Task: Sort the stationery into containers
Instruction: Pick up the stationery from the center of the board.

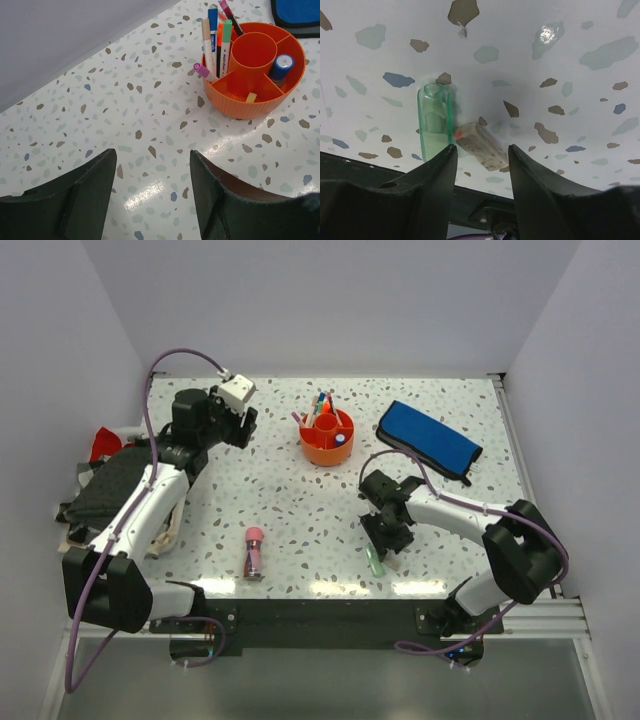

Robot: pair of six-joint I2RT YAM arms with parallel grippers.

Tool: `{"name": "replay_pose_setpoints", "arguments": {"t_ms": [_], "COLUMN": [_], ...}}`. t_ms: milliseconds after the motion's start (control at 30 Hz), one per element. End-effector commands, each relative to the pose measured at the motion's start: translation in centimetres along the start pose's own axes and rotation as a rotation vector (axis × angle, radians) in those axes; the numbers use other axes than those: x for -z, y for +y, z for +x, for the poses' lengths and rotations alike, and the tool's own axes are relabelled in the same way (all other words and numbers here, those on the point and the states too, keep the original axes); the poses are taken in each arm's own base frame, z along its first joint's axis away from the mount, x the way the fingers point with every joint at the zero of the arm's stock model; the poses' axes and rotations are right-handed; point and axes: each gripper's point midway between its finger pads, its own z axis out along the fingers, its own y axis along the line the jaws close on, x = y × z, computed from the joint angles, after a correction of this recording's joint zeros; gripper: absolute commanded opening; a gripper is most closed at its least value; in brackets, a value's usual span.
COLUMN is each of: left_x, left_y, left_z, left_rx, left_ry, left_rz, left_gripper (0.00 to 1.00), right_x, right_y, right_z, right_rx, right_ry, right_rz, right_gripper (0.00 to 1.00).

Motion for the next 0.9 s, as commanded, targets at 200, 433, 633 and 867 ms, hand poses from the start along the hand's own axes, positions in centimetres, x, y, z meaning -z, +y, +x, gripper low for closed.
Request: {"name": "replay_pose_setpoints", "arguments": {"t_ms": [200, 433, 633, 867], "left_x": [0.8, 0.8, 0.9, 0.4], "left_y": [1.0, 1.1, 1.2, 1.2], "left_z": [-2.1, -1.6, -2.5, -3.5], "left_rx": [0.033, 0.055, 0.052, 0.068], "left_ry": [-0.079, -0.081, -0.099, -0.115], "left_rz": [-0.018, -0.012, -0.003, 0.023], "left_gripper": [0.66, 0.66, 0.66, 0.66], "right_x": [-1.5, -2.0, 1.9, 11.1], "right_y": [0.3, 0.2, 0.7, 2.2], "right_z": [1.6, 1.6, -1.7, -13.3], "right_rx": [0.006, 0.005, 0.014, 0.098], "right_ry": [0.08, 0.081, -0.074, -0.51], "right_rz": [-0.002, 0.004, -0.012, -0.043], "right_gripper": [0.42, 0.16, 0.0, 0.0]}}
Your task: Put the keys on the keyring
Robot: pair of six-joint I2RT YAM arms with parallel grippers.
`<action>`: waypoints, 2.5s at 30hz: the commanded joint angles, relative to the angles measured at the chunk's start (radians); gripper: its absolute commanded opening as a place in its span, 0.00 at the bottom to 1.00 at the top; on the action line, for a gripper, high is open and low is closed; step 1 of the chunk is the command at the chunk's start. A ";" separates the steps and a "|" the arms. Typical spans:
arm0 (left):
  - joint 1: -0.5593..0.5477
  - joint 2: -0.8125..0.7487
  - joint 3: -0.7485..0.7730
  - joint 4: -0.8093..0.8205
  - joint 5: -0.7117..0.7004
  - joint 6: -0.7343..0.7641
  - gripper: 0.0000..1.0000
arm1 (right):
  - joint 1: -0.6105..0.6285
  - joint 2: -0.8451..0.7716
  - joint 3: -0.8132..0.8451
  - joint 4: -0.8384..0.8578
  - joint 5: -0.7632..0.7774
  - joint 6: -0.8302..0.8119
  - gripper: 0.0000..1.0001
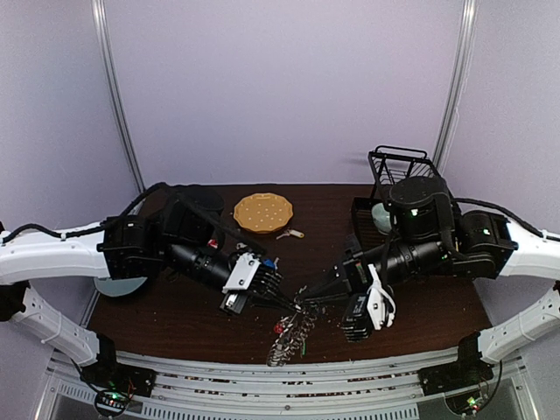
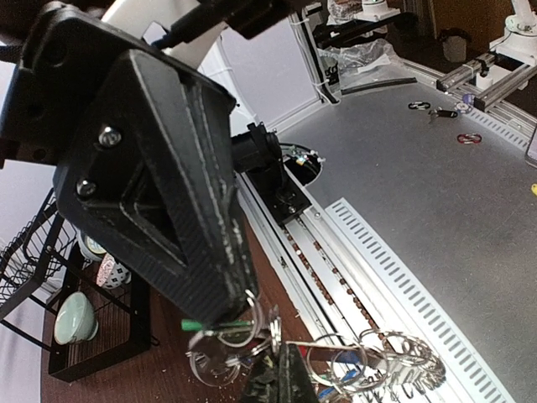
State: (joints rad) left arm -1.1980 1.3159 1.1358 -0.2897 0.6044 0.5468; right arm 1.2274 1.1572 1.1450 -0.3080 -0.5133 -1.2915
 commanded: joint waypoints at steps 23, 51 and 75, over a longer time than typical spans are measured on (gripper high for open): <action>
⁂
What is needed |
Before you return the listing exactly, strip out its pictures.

Result of the task |
Task: Sort the stationery into containers
Instruction: Pick up the stationery from the center of the board.


Robot: pair of six-joint I2RT YAM arms with parallel grippers.

Tool: `{"name": "replay_pose_setpoints", "arguments": {"t_ms": [_], "COLUMN": [_], ...}}`. t_ms: milliseconds after the motion's start (control at 30 Hz), one per element. End-effector commands, each relative to the pose measured at the motion's start: translation in centimetres along the start pose's own axes and rotation as a rotation vector (axis × angle, radians) in those axes; the numbers use other axes than those: x for -z, y for +y, z for +x, for the poses' lengths and rotations alike, and the tool's own axes are relabelled in the same way (all other words and numbers here, those on the point and the states too, keep the original axes); the poses are taken in each arm's own base frame, z along its first joint's axis away from the mount, x the way the fingers point with every joint at the zero of the arm's stock model; the poses' axes and rotations are right-handed; point and axes: each gripper's point midway between its finger pads, its own z axis out along the fingers, its own y axis along the line the jaws close on, x = y × z, computed from the joint angles, after a correction of this recording's joint zeros; gripper: absolute commanded opening; a gripper is most closed at its least value; in brackets, a value's usual span.
COLUMN is each of: left_x, left_y, left_z, left_rx, left_ry, left_rz, left_gripper (0.00 to 1.00), right_x, right_y, right_z, right_rx, right_ry, right_rz, right_gripper (0.00 to 1.00).

Motion for the next 0.9 s, as commanded, targets at 200, 433, 633 and 867 ms, hand poses from the start along the hand's own axes, positions in centimetres, x, y, z meaning -z, +y, +x, gripper low for closed.
Request: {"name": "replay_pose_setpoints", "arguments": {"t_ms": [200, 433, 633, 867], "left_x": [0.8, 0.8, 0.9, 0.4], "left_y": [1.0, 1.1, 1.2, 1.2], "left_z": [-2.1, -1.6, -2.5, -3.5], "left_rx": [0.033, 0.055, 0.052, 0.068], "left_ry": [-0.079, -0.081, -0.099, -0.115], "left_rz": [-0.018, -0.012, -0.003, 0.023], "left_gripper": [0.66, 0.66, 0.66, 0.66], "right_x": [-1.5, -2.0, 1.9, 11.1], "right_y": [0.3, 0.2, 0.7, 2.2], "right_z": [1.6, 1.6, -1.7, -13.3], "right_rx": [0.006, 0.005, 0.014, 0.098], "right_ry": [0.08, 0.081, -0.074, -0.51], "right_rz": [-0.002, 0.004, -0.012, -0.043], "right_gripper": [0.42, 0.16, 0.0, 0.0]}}
Your task: Put the keys on the keyring
Robot: pair of six-joint I2RT YAM arms with parallel grippers.
`<action>`: waypoints, 2.5s at 30hz: the commanded joint angles, relative to the angles measured at the chunk's start (radians); gripper: its absolute commanded opening as a place in its span, 0.00 at the bottom to 1.00 at the top; on the action line, for a gripper, high is open and low is closed; step 1 of the chunk is the command at the chunk's start. A ";" separates the steps and a "|" the arms. Typical spans:
arm0 (left):
  - joint 1: -0.5593..0.5477
  - joint 2: -0.8125..0.7487
  - joint 3: -0.7485..0.7730
  - joint 4: -0.8093..0.8205
  - joint 5: -0.7117..0.7004
  - joint 6: -0.7343..0.7641
  - gripper: 0.0000..1.0000
arm1 (right):
  - joint 1: -0.6105..0.6285
  - joint 2: -0.8451..0.7716
  - joint 3: -0.8132..0.8451
  - joint 4: -0.8384..0.8578
  - joint 5: -0.7632..0.7774
  - joint 6: -0.8302..0.8119
  - gripper: 0.0000..1.0001
State: (joints rad) left arm -1.1980 1.3159 1.1358 -0.2897 0.6044 0.5468; right arm 1.2274 1.1572 1.1450 -0.3080 -0.5133 -1.2915
 commanded: joint waypoints at steps 23, 51 and 75, over a longer time than typical spans are measured on (gripper high for open): <action>

With the output given, the exercise is complete.